Work to be completed:
Whenever a line of the data below holds the string "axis", copy that line.

Dataset extract:

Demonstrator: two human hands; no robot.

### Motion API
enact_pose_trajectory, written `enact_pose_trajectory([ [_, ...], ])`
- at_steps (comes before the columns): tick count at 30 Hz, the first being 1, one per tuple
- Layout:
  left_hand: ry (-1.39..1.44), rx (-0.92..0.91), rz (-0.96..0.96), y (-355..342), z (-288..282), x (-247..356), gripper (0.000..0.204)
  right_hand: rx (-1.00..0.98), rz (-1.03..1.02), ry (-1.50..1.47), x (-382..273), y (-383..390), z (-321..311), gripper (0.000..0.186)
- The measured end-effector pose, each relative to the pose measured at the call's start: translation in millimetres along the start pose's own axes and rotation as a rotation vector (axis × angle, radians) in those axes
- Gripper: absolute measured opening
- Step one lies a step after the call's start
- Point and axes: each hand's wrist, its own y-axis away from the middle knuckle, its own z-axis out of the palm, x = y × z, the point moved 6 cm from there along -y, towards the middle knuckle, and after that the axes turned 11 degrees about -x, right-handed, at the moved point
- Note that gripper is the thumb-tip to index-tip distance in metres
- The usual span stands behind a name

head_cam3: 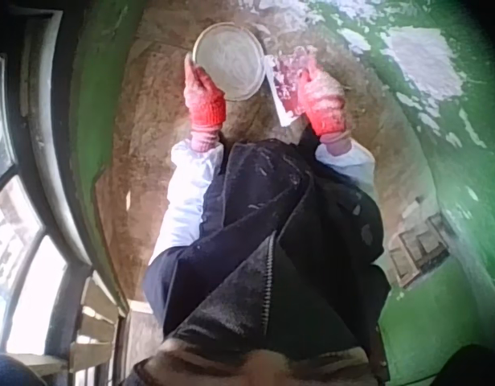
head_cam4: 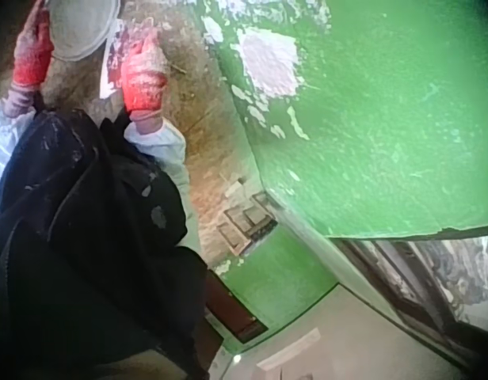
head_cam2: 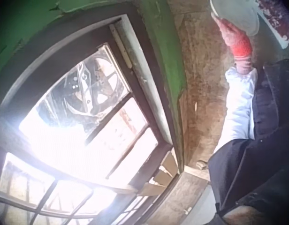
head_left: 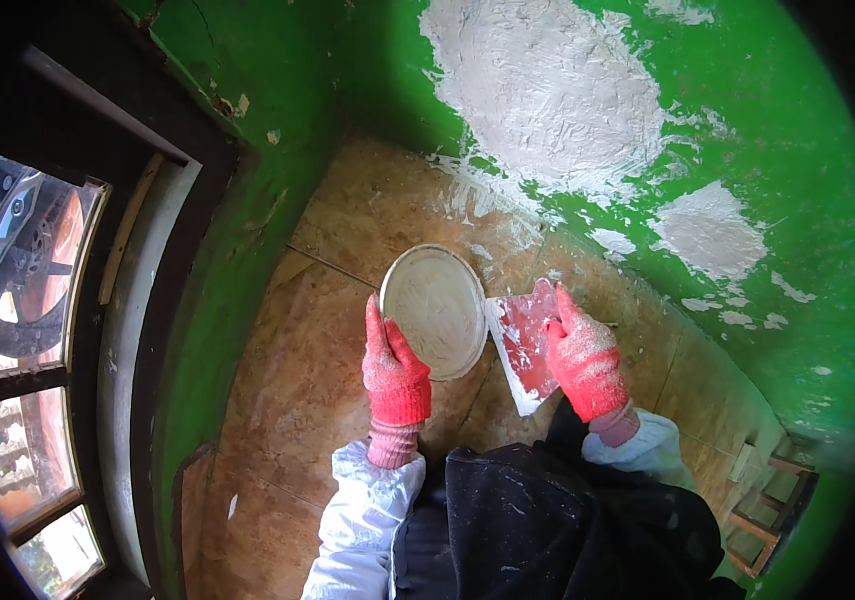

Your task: The person applies plaster to a green wall using a handheld spatula after picking up the material from a white bucket.

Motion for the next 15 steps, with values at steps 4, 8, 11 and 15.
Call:
enact_pose_trajectory([
  [4,0.003,-0.011,-0.004,-1,-1,-4,0.036,0.083,-0.012,-0.027,9,-6,6,0.042],
  [8,-0.015,-0.017,0.018,-3,-3,3,0.037,0.038,0.052,-0.336,39,-15,18,0.042],
  [11,-0.001,-0.054,-0.089,-10,-3,-5,0.036,0.12,-0.007,-0.308,40,-14,17,0.042],
  [15,0.079,-0.07,-0.173,-6,-4,-34,0.036,0.05,0.018,-0.492,33,-20,5,0.042],
])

Task answer:
- The measured end-effector pose, each relative to the pose measured at the call's start: translation in millimetres along the start pose's own axes and rotation as a rotation vector (axis × angle, radians) in those axes
- Point and axes: each hand's wrist, its own y-axis away from the middle knuckle, its own z-axis out of the palm, x = y × z, the point moved 6 cm from there along -y, towards the middle knuckle, and after that the axes turned 11 degrees about -x, right-handed, at the moved point

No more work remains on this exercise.